DoD Contract Could Be Major Force in Shaping EHR Interoperability

By Clinical Informatics News Staff

September 8, 2014 | The Department of Defense is planning new measures to overhaul its electronic health records (EHR) system, which covers the medical histories of roughly ten million Americans. The DoD is scheduled to begin retiring its patchwork of legacy systems by the end of 2016, and is seeking a complete off-the-shelf replacement from a commercial provider. The project, termed the DoD Health Management System Modernization (DHMSM), opened for bids on August 25, and is estimated to be worth $11 billion over a period lasting through 2030.
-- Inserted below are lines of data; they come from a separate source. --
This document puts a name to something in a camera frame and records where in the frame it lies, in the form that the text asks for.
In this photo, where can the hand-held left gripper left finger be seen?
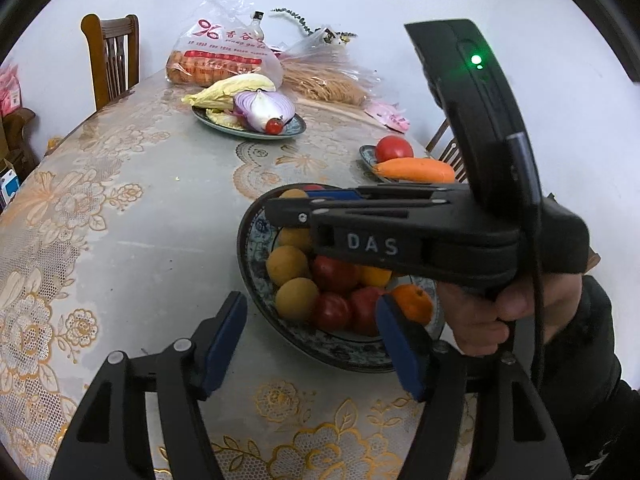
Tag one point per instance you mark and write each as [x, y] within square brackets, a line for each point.
[225, 345]

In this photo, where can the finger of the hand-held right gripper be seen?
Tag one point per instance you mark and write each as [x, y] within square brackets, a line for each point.
[290, 210]
[400, 191]

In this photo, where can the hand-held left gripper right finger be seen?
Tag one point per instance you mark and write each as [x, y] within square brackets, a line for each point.
[400, 345]

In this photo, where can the small yellow pear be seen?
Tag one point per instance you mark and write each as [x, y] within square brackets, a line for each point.
[295, 237]

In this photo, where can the large yellowish orange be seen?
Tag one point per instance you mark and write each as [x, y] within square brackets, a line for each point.
[375, 276]

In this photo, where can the small red apple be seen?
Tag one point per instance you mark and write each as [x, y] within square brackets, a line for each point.
[332, 310]

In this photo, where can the large blue patterned plate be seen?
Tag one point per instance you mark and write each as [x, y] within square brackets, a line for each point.
[320, 347]

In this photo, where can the person's right forearm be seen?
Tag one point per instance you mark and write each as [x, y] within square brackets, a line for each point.
[585, 385]

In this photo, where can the person's right hand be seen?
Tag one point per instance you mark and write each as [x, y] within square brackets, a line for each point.
[470, 320]

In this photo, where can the carrot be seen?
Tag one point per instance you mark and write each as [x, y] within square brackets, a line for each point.
[415, 170]

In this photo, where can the red tomato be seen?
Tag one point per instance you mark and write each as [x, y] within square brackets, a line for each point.
[395, 147]

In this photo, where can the small blue plate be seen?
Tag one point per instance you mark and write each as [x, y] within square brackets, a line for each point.
[295, 127]
[367, 157]

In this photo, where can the wooden chair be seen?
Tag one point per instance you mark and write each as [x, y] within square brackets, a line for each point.
[110, 25]
[437, 135]

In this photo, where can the pink packets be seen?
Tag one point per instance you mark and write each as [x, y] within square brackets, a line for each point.
[390, 117]

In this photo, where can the cherry tomato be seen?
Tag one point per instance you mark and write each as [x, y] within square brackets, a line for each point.
[274, 126]

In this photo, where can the halved red onion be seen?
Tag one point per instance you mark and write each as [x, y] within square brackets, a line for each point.
[265, 107]

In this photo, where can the bagged dried noodles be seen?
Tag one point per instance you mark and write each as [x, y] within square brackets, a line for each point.
[320, 82]

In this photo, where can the napa cabbage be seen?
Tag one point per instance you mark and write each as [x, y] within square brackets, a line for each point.
[225, 89]

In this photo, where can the bagged sliced bread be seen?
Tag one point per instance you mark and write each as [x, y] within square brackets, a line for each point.
[220, 60]

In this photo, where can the glass bottle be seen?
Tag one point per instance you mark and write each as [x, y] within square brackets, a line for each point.
[256, 25]

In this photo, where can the green leafy garland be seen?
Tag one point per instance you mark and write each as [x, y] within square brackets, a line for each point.
[295, 17]

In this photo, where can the blue white milk carton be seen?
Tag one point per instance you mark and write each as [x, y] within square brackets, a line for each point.
[9, 185]

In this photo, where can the pink snack packet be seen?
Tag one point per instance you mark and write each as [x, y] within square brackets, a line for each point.
[10, 92]
The pressure on EHR providers to compete for the DHMSM contract, one of the largest IT contracts in government history, could be a positive force in the industry, thanks to the DoD’s unique interoperability needs. The Department will require its records to be rapidly accessed not only in its own hospitals, clinics, and ambulatory care centers, which number in the hundreds, but also by thousands of private centers where service members and their families receive care, and by the Department of Veterans Affairs. The sheer size of the DoD’s health coverage, which pays out $50 billion annually, ensures that interaction with other care providers is a regular event.

Interoperability of EHRs has been a monumental challenge for healthcare providers in the U.S., where platforms have been quickly proliferating as hospitals rush to secure federal incentive payments for upgrading their records to a digital format. In many cases, providers quickly find they are unable to transmit patient information to other locations if they do not share the same EHR system. The problem is especially felt when moving beyond basic structured data fields like age, sex, and prescriptions, and into the detailed disease and treatment histories that can best inform patient care. This breakdown in data sharing has been widely seen to undermine the promise of EHRs to bring greater consistency and oversight to treatment, and to prevent avoidable hospital errors brought on by lack of knowledge about a patient’s history.

The DoD has made clear that it expects bidders for the DHMSM contract to offer ready-to-go solutions, with no further customization required. As a result, the industry’s largest players will have a renewed incentive to compete on interoperability. Enforcing a high standard of data sharing capabilities among bidders could have effects across the industry, as off-the-shelf platforms are updated with the DoD’s requirements in mind. The Department may also have the chance to address other persistent complaints about EHR systems, including poor ease of use for doctors during patient visits, and security risks surrounding health data.

Three of the leading commercial EHR providers, Epic, Allscripts, and Cerner, have already announced their intentions to compete for the contract. Because of the scale and complexity of the DHMSM project, all three have teamed up with major IT partners who will contribute to data management and analytics. Epic is working with IBM, Allscripts is working with Hewlett-Packard and Computer Sciences Corporation, and Cerner has formed a collaboration with the large government contractors Leidos and Accenture.

A fourth bid also came in last week from PricewaterhouseCooper, in cooperation with MedSphere, DDS, and General Dynamics IT. While MedSphere and DDS are much smaller EHR companies than their competitors for the DHMSM contract, the partnership is notable because MedSphere’s product is an open source version of VistA, the widely-admired system used by the VA. DoD had once been in talks with the VA to share a single platform, but that project broke down last year, as cost estimates reportedly ballooned out of control. Still, VistA remains a promising model for a large and widely interconnected EHR, and the VA itself has suggested it may submit a bid of its own before the October 9 deadline.

The Defense Department expects to make a final decision on the DHMSM contract by summer of 2015, and begin rolling out its new EHR the following year. With billions of dollars on the line, DoD now has a unique window of opportunity to shape the national health records ecosystem to everyone’s benefit.